------ Extracted information ------

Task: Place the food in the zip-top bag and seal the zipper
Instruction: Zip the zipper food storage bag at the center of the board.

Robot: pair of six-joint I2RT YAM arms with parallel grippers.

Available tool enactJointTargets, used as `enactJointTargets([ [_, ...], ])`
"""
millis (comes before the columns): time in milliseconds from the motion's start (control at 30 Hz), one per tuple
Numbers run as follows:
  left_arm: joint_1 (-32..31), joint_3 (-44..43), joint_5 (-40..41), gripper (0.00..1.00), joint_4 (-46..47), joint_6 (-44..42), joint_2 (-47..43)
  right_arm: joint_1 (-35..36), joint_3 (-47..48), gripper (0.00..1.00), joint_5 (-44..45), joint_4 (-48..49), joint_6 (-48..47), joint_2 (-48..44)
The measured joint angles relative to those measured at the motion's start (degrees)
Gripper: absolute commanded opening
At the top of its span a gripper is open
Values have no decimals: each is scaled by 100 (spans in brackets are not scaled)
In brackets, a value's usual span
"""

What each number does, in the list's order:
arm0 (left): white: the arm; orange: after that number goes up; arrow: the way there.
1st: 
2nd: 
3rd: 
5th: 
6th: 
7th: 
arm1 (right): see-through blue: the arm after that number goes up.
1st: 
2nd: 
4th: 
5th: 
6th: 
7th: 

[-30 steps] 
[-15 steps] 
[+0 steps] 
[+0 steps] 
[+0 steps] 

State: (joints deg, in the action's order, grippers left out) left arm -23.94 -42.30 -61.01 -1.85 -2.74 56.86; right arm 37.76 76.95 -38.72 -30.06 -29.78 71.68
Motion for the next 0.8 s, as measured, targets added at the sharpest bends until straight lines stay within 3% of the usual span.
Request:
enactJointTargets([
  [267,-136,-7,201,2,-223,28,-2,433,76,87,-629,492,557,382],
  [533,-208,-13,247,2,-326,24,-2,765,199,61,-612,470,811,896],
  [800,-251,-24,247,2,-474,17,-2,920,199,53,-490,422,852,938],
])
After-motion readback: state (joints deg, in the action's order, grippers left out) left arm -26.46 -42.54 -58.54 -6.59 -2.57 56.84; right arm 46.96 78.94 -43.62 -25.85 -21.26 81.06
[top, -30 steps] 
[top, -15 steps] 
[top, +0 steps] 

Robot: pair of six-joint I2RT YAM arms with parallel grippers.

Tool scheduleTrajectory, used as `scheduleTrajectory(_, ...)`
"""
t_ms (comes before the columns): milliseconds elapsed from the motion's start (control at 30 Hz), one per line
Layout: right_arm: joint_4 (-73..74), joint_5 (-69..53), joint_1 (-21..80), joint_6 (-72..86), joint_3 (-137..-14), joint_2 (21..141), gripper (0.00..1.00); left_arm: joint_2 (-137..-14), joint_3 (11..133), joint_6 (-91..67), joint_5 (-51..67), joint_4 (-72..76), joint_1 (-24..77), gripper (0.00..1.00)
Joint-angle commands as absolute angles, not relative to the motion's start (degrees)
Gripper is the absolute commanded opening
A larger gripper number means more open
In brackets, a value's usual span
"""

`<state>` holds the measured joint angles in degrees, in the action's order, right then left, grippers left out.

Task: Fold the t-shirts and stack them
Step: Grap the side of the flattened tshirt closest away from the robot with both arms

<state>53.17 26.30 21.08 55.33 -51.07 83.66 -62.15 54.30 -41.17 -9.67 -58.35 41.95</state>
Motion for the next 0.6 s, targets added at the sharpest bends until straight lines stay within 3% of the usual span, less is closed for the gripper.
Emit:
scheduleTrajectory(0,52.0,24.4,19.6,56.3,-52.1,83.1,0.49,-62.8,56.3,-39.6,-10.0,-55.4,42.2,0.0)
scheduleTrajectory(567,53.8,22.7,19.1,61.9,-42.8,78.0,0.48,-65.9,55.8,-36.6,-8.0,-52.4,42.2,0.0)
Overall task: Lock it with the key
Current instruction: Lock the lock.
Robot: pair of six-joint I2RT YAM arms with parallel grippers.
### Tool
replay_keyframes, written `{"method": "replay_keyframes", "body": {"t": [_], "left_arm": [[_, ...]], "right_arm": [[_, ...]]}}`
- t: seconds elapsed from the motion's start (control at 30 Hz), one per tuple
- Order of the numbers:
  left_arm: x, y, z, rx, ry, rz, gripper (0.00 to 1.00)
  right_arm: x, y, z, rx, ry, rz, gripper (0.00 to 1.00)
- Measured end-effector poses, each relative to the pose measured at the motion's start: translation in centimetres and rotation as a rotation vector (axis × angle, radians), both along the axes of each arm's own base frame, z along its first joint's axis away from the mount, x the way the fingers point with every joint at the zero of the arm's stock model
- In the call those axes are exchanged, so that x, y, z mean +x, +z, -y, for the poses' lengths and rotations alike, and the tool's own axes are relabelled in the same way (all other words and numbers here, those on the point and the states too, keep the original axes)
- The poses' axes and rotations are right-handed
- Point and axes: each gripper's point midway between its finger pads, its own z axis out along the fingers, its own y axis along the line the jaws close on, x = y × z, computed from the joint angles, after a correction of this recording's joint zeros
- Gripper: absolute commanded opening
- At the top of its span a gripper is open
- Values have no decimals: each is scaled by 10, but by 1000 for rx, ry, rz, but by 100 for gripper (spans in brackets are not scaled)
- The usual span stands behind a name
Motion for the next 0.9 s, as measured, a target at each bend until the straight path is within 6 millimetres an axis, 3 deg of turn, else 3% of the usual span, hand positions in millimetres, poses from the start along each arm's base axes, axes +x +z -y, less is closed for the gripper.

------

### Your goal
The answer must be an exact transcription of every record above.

### Your response
Task: Place the food in the zip-top bag and seal the zipper
Instruction: Zip the zipper food storage bag at the center of the board.

Robot: pair of six-joint I2RT YAM arms with parallel grippers.

Available tool enactJointTargets, used as `enactJointTargets([ [_, ...], ])`
"""
millis (comes before the columns): time in milliseconds from the motion's start (control at 30 Hz), one per tuple
Numbers run as follows:
  left_arm: joint_1 (-32..31), joint_3 (-44..43), joint_5 (-40..41), gripper (0.00..1.00), joint_4 (-46..47), joint_6 (-44..42), joint_2 (-47..43)
  right_arm: joint_1 (-35..36), joint_3 (-47..48), gripper (0.00..1.00), joint_5 (-44..45), joint_4 (-48..49), joint_6 (-48..47), joint_2 (-48..44)
The measured joint angles relative to those measured at the motion's start (degrees)
Gripper: absolute commanded opening
At the top of its span a gripper is open
Values have no decimals: each is scaled by 100 (spans in brackets are not scaled)
In brackets, a value's usual span
"""

What each number does, in the list's order:
arm0 (left): white: the arm; orange: after that number goes up; arrow: the way there.
1st: 
2nd: 
3rd: 
5th: 
6th: 
7th: 
arm1 (right): see-through blue: the arm after that number goes up.
1st: 
2nd: 
4th: 
5th: 
6th: 
7th: 

[-30 steps] 
[-15 steps] 
[+0 steps] 
[+0 steps] 
[+0 steps] 

State: (joints deg, in the action's order, grippers left out) left arm -23.94 -42.30 -61.01 -1.85 -2.74 56.86; right arm 37.76 76.95 -38.72 -30.06 -29.78 71.68
Motion for the next 0.8 s, as measured, targets added at the sharpest bends until straight lines stay within 3% of the usual span.
Request:
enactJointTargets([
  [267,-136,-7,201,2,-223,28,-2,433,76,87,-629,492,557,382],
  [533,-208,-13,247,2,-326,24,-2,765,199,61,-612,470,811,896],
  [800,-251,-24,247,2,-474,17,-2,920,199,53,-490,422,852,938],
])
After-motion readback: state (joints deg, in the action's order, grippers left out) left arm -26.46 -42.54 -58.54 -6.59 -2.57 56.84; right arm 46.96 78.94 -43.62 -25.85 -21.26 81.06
[top, -30 steps] 
[top, -15 steps] 
[top, +0 steps] 

Robot: pair of six-joint I2RT YAM arms with parallel grippers.

Tool scheduleTrajectory, used as `scheduleTrajectory(_, ...)`
"""
t_ms (comes before the columns): milliseconds elapsed from the motion's start (control at 30 Hz), one per line
Layout: right_arm: joint_4 (-73..74), joint_5 (-69..53), joint_1 (-21..80), joint_6 (-72..86), joint_3 (-137..-14), joint_2 (21..141), gripper (0.00..1.00); left_arm: joint_2 (-137..-14), joint_3 (11..133), joint_6 (-91..67), joint_5 (-51..67), joint_4 (-72..76), joint_1 (-24..77), gripper (0.00..1.00)
Joint-angle commands as absolute angles, not relative to the motion's start (degrees)
Gripper is the absolute commanded opening
A larger gripper number means more open
In brackets, a value's usual span
"""

`<state>` holds the measured joint angles in degrees, in the action's order, right then left, grippers left out.

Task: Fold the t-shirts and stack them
Step: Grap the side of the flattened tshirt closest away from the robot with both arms

<state>53.17 26.30 21.08 55.33 -51.07 83.66 -62.15 54.30 -41.17 -9.67 -58.35 41.95</state>
Motion for the next 0.6 s, targets added at the sharpest bends until straight lines stay within 3% of the usual span, less is closed for the gripper.
Emit:
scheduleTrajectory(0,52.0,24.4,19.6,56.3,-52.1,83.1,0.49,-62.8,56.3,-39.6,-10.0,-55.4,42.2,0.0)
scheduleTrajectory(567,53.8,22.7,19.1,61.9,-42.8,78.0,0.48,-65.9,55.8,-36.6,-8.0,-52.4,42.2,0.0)
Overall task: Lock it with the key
Current instruction: Lock the lock.
Robot: pair of six-joint I2RT YAM arms with parallel grippers.
### Tool
replay_keyframes, written `{"method": "replay_keyframes", "body": {"t": [_], "left_arm": [[_, ...]], "right_arm": [[_, ...]]}}`
- t: seconds elapsed from the motion's start (control at 30 Hz), one per tuple
- Order of the numbers:
  left_arm: x, y, z, rx, ry, rz, gripper (0.00 to 1.00)
  right_arm: x, y, z, rx, ry, rz, gripper (0.00 to 1.00)
- Measured end-effector poses, each relative to the pose measured at the motion's start: translation in centimetres and rotation as a rotation vector (axis × angle, radians), both along the axes of each arm's own base frame, z along its first joint's axis away from the mount, x the way the fingers point with every joint at the zero of the arm's stock model
- In the call those axes are exchanged, so that x, y, z mean +x, +z, -y, for the poses' lengths and rotations alike, and the tool's own axes are relabelled in the same way (all other words and numbers here, those on the point and the states too, keep the original axes)
- The poses' axes and rotations are right-handed
- Point and axes: each gripper's point midway between its finger pads, its own z axis out along the fingers, its own y axis along the line the jaws close on, x = y × z, computed from the joint angles, after a correction of this recording's joint zeros
- Gripper: absolute commanded opening
- At the top of its span a gripper is open
- Values have no decimals: each is scaled by 10, but by 1000 for rx, ry, rz, but by 100 for gripper (spans in brackets are not scaled)
- The usual span stands behind a name
Motion for the next 0.9 s, as measured, a target at each bend until the straight path is within 6 millimetres an axis, 3 deg of turn, else 3% of the usual span, hand positions in millimetres, poses from the start along each arm's base axes, axes +x +z -y, less is closed for the gripper.

The full output has been given.